Give back the full data, unchanged and complete.

··········

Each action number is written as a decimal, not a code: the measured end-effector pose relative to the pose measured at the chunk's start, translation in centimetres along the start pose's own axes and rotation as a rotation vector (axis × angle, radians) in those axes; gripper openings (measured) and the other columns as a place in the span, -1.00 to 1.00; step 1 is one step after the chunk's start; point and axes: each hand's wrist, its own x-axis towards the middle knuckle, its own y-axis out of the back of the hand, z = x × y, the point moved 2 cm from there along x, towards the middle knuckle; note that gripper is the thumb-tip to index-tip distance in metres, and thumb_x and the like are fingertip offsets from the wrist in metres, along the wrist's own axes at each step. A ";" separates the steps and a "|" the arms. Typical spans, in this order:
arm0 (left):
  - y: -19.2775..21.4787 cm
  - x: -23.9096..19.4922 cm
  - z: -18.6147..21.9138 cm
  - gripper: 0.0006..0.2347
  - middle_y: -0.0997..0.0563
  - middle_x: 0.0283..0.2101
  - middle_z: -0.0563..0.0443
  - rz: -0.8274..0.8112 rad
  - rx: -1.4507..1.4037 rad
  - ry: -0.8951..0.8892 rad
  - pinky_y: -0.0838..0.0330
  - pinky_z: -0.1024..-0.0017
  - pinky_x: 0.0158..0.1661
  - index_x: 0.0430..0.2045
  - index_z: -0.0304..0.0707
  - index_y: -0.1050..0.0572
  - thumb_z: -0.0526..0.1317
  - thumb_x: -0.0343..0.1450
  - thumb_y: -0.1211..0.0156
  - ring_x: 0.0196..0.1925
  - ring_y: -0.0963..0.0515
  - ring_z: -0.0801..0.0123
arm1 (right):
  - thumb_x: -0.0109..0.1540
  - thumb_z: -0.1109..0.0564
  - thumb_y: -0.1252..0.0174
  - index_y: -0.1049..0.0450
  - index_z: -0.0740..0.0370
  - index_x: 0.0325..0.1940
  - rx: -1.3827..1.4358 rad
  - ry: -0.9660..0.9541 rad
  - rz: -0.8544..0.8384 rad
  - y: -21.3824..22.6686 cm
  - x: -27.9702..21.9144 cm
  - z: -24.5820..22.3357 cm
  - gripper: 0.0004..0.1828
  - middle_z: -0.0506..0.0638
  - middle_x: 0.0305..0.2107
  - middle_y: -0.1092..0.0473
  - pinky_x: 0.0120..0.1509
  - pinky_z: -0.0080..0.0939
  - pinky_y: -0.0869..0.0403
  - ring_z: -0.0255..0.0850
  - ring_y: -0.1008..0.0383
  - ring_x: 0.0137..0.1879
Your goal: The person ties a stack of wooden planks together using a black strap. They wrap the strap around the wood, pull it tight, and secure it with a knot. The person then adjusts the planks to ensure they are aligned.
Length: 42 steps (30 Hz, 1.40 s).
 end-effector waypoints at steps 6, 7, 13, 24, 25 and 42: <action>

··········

◆ Written response:
Each action number is written as a decimal, not a code: the measured end-effector pose relative to the pose measured at the chunk's start, translation in centimetres along the start pose's own axes and rotation as a rotation vector (axis × angle, radians) in those axes; gripper openings (measured) and the other columns as a place in the span, -1.00 to 1.00; step 1 is one step after the chunk's start; point and axes: each hand's wrist, its own x-axis towards the middle knuckle, its own y-axis out of the back of the hand, z = x × y, the point moved 2 cm from there along x, towards the middle knuckle; note that gripper is the thumb-tip to index-tip distance in metres, and thumb_x and the like are fingertip offsets from the wrist in metres, along the wrist's own axes at each step. A ";" separates the steps and a "|" the arms. Typical spans, in this order:
arm0 (left):
  - y: -19.2775..21.4787 cm
  - x: -23.9096..19.4922 cm
  - z: -18.6147..21.9138 cm
  - gripper: 0.0006..0.2347
  - middle_y: -0.0997..0.0563
  - middle_x: 0.0283..0.2101
  - middle_z: -0.0563..0.0443
  - rz: -0.8274..0.8112 rad
  - rx: -1.4507..1.4037 rad
  - ry: -0.8951..0.8892 rad
  - pinky_y: -0.0838..0.0330
  - pinky_z: -0.1024..-0.0017
  - pinky_x: 0.0158..0.1661
  - index_x: 0.0430..0.2045
  - index_z: -0.0304..0.0707
  - index_y: -0.1050..0.0572
  - thumb_z: -0.0526..0.1317
  - thumb_x: -0.0343..0.1450
  - thumb_y: -0.1211..0.0156
  - ring_x: 0.0196..0.1925
  - ring_y: -0.0963..0.0515
  - ring_z: -0.0801..0.0123
arm1 (right):
  - thumb_x: -0.0109..0.1540
  - thumb_z: -0.1109..0.0564
  - thumb_y: -0.1252..0.0174
  - index_y: -0.1049..0.0450
  - index_z: -0.0740..0.0370
  - index_x: 0.0325..0.1940
  - rx: -1.3827..1.4358 rad
  - ry: -0.9660..0.9541 rad
  - rz: -0.8544..0.8384 rad
  - y: -21.3824..22.6686 cm
  - x: -27.9702..21.9144 cm
  - z: -24.5820..22.3357 cm
  - gripper: 0.0004..0.1828
  - middle_z: -0.0506..0.0638
  - middle_x: 0.0305..0.2107
  - middle_y: -0.1092..0.0473
  - pinky_x: 0.0120..0.1509
  - pinky_z: -0.0080..0.0939
  - pinky_y: -0.0869..0.0403
  - ring_z: -0.0255..0.0850
  - ring_y: -0.1008..0.0383
  - ring_x: 0.0137..0.1879
Your goal: The person ties a stack of wooden planks together using a black strap. They wrap the strap around the wood, pull it tight, and secure it with a knot. The person then adjusts the planks to ensure they are aligned.
Length: 42 steps (30 Hz, 1.40 s).
 end-effector waypoints at steps 6, 7, 13, 24, 25 and 42: <action>

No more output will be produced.